• Instructions for the task: Give back exactly the lines of the entries below from the line with "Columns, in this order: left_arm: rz" to the line with "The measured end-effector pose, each", inclusive, and only those.
Material for the task: Begin
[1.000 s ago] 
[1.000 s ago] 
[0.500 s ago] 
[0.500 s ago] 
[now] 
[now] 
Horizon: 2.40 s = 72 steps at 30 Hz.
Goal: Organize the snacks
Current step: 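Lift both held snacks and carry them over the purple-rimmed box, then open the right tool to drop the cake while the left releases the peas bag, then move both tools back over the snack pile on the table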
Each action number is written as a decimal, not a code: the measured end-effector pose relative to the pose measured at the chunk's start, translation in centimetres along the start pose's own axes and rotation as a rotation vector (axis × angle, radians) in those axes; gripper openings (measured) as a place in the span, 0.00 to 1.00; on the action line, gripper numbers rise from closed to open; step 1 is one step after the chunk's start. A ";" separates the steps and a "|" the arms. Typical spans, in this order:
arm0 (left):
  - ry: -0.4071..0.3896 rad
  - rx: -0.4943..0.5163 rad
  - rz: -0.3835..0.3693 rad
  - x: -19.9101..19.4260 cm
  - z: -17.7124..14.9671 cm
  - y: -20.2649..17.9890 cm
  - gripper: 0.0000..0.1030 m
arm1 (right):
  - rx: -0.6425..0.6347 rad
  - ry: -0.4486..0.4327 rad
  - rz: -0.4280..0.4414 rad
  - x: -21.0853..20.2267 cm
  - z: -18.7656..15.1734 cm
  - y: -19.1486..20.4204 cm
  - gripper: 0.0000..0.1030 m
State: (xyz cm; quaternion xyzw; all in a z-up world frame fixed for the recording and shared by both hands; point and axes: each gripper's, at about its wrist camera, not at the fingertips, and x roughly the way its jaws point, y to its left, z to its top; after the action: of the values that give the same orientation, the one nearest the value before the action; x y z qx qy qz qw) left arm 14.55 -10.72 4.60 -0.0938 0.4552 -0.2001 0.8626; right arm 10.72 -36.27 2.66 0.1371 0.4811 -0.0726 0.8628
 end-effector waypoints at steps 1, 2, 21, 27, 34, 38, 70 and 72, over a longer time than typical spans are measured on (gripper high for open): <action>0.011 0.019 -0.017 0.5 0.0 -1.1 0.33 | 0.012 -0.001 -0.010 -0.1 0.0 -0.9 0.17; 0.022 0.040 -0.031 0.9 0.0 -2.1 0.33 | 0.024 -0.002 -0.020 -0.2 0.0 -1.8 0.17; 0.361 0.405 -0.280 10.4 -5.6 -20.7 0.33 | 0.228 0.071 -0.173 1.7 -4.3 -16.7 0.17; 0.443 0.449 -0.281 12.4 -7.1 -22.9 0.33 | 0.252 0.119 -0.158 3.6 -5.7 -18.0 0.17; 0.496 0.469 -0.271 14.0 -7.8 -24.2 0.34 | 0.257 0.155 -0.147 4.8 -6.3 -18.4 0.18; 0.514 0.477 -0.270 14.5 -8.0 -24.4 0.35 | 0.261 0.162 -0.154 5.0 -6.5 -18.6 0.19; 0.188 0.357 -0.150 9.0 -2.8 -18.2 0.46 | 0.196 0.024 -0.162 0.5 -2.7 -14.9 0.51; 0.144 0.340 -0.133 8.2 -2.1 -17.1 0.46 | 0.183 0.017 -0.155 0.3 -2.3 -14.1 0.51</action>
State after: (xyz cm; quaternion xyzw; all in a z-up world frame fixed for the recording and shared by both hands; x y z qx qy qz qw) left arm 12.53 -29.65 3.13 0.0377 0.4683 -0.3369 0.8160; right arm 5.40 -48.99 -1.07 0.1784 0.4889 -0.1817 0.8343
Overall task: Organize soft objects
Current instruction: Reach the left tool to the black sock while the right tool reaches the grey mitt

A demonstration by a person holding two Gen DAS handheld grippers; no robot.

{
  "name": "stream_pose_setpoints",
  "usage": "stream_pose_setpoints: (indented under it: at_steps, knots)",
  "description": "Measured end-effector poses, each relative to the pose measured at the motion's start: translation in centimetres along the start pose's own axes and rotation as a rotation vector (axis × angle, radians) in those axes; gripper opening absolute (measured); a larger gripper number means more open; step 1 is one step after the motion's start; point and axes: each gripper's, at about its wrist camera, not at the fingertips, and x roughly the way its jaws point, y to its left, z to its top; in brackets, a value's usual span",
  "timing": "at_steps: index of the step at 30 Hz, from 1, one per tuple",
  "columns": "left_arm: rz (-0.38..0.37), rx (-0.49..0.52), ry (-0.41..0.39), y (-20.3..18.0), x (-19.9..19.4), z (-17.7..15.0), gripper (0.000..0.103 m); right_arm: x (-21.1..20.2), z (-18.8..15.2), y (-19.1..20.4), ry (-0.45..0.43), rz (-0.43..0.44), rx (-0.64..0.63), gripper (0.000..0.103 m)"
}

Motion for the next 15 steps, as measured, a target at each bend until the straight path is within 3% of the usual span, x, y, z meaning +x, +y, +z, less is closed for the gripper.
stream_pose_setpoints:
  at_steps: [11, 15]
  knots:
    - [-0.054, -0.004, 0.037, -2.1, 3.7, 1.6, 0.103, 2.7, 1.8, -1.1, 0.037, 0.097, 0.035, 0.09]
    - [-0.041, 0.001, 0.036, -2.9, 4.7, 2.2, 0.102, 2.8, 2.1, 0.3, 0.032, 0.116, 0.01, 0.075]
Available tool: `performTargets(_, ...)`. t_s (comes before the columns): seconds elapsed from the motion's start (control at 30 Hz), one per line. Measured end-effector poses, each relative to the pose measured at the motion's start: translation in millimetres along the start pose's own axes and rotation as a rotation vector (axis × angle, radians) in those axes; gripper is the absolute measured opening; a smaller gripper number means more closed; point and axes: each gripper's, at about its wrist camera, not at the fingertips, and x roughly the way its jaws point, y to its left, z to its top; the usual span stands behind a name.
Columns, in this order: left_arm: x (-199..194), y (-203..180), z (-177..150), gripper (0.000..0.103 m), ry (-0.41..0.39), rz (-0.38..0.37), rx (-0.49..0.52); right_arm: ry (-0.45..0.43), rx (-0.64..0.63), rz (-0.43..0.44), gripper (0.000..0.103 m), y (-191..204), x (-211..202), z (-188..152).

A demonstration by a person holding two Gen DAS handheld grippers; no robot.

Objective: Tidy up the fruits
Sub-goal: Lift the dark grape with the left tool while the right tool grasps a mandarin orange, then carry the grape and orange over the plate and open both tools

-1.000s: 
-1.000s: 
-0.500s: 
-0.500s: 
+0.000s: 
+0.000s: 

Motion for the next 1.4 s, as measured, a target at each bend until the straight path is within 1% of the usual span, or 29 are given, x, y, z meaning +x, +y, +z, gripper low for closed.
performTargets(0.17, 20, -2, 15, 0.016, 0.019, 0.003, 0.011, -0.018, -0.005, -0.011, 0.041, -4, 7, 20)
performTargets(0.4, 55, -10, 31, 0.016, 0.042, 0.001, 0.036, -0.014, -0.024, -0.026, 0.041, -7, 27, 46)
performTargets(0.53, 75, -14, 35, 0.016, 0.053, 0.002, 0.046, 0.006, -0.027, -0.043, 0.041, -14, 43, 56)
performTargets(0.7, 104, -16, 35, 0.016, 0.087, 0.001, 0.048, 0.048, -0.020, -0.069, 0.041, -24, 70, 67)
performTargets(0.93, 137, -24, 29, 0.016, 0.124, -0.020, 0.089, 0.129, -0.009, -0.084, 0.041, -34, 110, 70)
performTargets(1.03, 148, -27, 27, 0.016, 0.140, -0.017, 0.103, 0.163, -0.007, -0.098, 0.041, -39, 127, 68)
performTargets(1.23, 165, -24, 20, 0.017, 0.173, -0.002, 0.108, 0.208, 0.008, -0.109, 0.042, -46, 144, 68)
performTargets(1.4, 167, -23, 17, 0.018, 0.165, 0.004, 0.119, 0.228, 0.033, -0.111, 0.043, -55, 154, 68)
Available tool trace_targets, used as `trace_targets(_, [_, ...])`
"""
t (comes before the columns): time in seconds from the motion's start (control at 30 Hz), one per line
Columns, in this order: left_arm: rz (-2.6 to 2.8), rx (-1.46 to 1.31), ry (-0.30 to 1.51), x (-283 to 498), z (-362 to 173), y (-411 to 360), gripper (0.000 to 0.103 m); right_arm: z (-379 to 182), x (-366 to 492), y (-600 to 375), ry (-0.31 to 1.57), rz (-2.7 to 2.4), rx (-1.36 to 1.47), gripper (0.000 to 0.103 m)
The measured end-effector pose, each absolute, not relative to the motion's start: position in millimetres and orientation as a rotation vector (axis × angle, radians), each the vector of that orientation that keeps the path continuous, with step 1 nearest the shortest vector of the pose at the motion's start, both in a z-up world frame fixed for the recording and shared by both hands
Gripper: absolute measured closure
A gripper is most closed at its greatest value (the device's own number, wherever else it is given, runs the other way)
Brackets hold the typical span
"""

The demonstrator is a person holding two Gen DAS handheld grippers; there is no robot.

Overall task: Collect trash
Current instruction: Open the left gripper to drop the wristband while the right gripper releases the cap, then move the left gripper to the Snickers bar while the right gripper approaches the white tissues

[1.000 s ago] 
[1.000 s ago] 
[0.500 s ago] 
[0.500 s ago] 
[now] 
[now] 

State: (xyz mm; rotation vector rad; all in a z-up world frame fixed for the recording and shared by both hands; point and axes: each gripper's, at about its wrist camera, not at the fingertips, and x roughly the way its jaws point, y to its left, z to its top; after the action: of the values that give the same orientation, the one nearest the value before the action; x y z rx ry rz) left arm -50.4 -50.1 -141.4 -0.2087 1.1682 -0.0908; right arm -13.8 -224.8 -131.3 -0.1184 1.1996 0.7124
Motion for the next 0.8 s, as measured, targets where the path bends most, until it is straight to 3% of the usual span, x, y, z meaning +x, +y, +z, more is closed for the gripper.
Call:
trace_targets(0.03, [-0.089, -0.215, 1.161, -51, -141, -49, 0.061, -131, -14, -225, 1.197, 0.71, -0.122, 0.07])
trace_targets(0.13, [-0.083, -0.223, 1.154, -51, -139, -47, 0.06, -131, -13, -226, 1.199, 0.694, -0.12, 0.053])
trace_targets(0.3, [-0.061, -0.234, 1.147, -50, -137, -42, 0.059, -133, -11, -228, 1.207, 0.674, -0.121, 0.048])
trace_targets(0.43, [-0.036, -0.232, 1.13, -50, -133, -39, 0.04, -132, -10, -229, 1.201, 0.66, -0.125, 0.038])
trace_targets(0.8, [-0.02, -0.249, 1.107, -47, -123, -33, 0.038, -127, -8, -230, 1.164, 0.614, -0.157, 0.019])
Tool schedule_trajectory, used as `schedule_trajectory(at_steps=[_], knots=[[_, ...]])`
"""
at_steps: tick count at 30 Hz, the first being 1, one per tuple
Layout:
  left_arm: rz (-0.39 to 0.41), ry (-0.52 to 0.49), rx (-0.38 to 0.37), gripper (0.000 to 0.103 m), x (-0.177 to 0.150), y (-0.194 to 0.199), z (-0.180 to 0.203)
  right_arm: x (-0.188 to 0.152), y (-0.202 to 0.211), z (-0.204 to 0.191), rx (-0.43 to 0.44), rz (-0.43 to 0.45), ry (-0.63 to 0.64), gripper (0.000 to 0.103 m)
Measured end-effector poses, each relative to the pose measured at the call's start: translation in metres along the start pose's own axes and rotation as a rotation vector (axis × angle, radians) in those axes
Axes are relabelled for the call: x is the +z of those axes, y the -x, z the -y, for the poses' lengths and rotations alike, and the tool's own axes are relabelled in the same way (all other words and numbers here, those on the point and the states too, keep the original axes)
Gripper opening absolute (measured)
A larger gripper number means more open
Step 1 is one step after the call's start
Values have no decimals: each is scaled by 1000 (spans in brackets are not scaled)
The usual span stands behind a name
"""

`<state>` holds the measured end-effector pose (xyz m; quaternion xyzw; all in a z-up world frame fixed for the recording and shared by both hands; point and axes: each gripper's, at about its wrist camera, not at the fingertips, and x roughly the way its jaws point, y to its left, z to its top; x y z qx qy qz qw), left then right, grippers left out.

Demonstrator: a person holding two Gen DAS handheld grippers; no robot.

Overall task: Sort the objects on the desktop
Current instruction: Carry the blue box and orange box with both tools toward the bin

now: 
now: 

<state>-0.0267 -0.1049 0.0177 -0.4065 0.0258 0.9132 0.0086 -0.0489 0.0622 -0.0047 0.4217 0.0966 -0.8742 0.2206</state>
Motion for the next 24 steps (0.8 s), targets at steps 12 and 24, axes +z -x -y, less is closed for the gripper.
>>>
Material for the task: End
• Expected answer:
Columns, in this order: left_arm: rz (-2.6 to 2.8), rx (-1.46 to 1.31), ry (-0.30 to 1.51), x (-283 to 498), z (-362 to 173), y (-411 to 360), gripper (0.000 to 0.103 m); right_arm: z (-379 to 182), x (-366 to 492), y (-600 to 375), ry (-0.31 to 1.57), rz (-2.7 to 2.4), rx (-1.36 to 1.47), gripper (0.000 to 0.103 m)
The measured end-effector pose, each absolute, not relative to the motion's start: position in millimetres and orientation as a rotation vector (axis × angle, radians), each the vector of that orientation that keeps the path continuous, with step 1 nearest the shortest vector of the pose at the motion's start, both in a z-up world frame fixed for the recording and shared by both hands

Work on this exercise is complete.